Texas SC continues to test mandamus powers

Steve Korris Jun. 12, 2008, 4:00am

Texas Supreme Court

AUSTIN – For the third time in three weeks the Texas Supreme Court flexed its new mandamus muscle to prevent a medical malpractice trial, but in a fourth case the justices sent a signal that they won't exercise their new power automatically.

On June 6 they denied mandamus relief where a judge gave plaintiffs 30 extra days to rewrite the expert reports that Texas requires in medical liability suits.

"By any measure, the benefits to mandamus review of a 30-day extension are outweighed by the detriments," they ruled June 6 in an unsigned opinion.

Their decision revived a suit that Susan Roberts and her family filed in Potter County against Northwest Texas Healthcare Systems and surgeon Harvey Shadbolt.

The 7th District appeals court in Amarillo had granted mandamus relief in 2005, finding no justification for an extension.

To the justices, justification didn't matter.

"Because a 30-day extension – even if unjustified – does not substantially prolong litigation or allow for extensive discovery, we hold the court of appeals erred in issuing mandamus relief," they wrote.

In a separate June 6 decision more in line with the court's new policy, the justices granted mandamus relief to Methodist Healthcare System of San Antonio.

They agreed that the family of the late Zacharias Favela could not pursue a claim in Bexar County because they submitted inadequate expert reports.

Favela, a Jehovah's Witness, consented to surgery but not to the use of blood.

After surgery a hematoma developed on his groin. Seven hours later Favela died due to internal bleeding.

His wife and estate sued and submitted expert reports.

Methodist moved to dismiss, claiming the reports were deficient and conclusory. District Judge Barbara Hanson Nellermoe denied the motion.

The hospital filed a mandamus petition at the 4th District appeals court in San Antonio. The 4th District denied it in 2005, finding the hospital could seek remedy on appeal.

The Supreme Court disagreed, holding that "an appeal is not always an adequate remedy in these circumstances."

That matches the message of a May 16 decision that Justice Scott Brister delivered, blocking a trial in a suit against McAllen Medical Center.

"Like 'instant replay' review now so common in major sports, some calls are so important – and so likely to change a contest's outcome – that the inevitable delay of interim review is nevertheless worth the wait," Brister wrote.

Brister wrote that "insisting on a wasted trial simply so that it can be reversed and tried all over again creates the appearance not that the courts are doing justice, but that they don't know what they are doing."

Three dissenters protested the sudden expansion of mandamus power.

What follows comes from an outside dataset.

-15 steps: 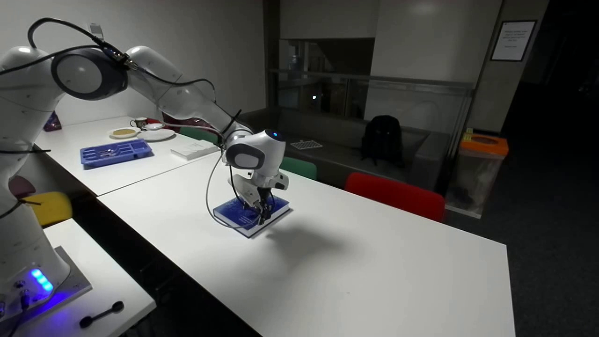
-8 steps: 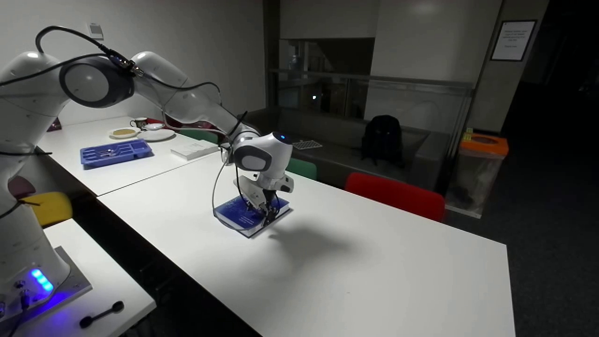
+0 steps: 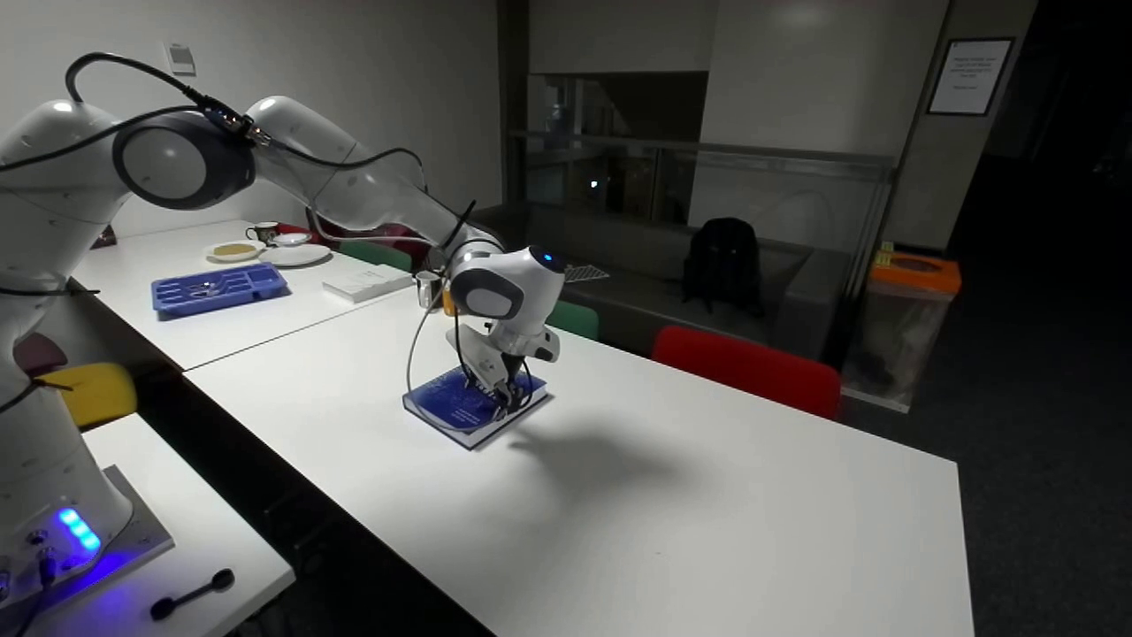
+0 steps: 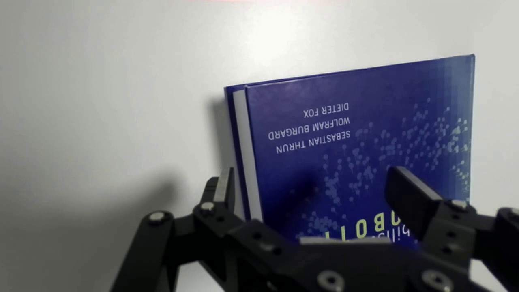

"The court creates a whole new world today." Justice Dale Wainwright wrote.

The opinion, he wrote, "is based neither on legislative intent nor on judicial precedent."

A week later, the court reinforced its new position by granting mandamus relief in a suit over a fatal plane crash.

The justices yanked an airplane crash case away from District Judge Thomas Culver of Fort Bend County and sent it to Williamson County.

The dissenters in the McAllen Medical Center case concurred in the crash case.

"I respectfully disagree with the court's expansion of its mandamus jurisdiction beyond established legal tenets," Wainwright wrote.

"Because the court has indeed crossed that bridge, I reluctantly join the court's opinion," he wrote.

The most recent grant of mandamus drew neither dissent nor concurrence.